### YOUR ASSIGNMENT:
What you return must be the lines of the data that hold the word "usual".
━━━━━━━━━━━━━━━━
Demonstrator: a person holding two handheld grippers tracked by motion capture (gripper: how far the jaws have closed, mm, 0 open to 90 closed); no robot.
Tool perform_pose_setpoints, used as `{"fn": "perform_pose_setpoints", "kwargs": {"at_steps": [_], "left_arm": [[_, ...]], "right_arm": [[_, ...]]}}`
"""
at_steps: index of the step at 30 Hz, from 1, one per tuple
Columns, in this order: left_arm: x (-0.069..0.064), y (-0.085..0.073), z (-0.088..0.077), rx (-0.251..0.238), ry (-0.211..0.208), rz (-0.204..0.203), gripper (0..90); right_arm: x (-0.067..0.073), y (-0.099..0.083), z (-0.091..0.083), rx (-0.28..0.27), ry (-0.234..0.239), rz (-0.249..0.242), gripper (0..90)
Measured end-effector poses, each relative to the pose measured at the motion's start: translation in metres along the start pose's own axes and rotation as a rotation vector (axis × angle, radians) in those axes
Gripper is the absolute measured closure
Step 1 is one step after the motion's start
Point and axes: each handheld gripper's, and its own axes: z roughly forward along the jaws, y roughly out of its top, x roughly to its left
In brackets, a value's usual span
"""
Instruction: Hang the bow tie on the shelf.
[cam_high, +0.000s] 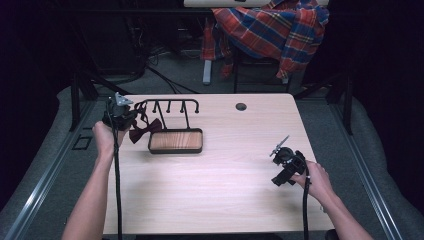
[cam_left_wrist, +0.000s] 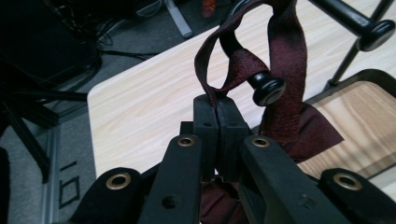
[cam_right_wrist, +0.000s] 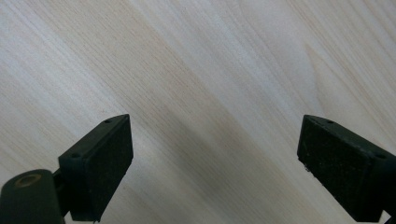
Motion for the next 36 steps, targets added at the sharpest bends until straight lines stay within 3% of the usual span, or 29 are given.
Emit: {"fn": "perform_pose_setpoints", "kwargs": {"at_steps": [4, 11, 21, 27, 36], "left_arm": [[0.0, 0.001, 0.002, -0.011, 0.013, 0.001, 88.8], [0.0, 0.003, 0.013, -0.034, 0.016, -0.005, 88.8], [0.006, -0.002, 0.018, -0.022, -0.025, -0.025, 86.6], [0.006, -0.007, 0.02, -0.011, -0.045, -0.035, 78.0], [0.011, -0.011, 0.014, 0.016, -0.03, -0.052, 60.2]], "right_arm": [[0.002, -0.005, -0.002, -0.02, 0.002, 0.009, 10.1], [0.0, -0.012, -0.004, -0.001, -0.007, 0.017, 10.1], [0.004, -0.021, -0.008, 0.006, -0.023, 0.029, 10.1], [0.005, -0.022, -0.01, -0.003, -0.021, 0.034, 10.1], [0.006, -0.02, -0.009, -0.009, -0.019, 0.03, 10.1]]}}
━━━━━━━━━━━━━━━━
### COMPLETED EXERCISE:
In brackets, a value's usual span
Motion for the next 36 steps, targets added at the sharpest bends until straight lines stay within 3% of the usual span, or 29 are given.

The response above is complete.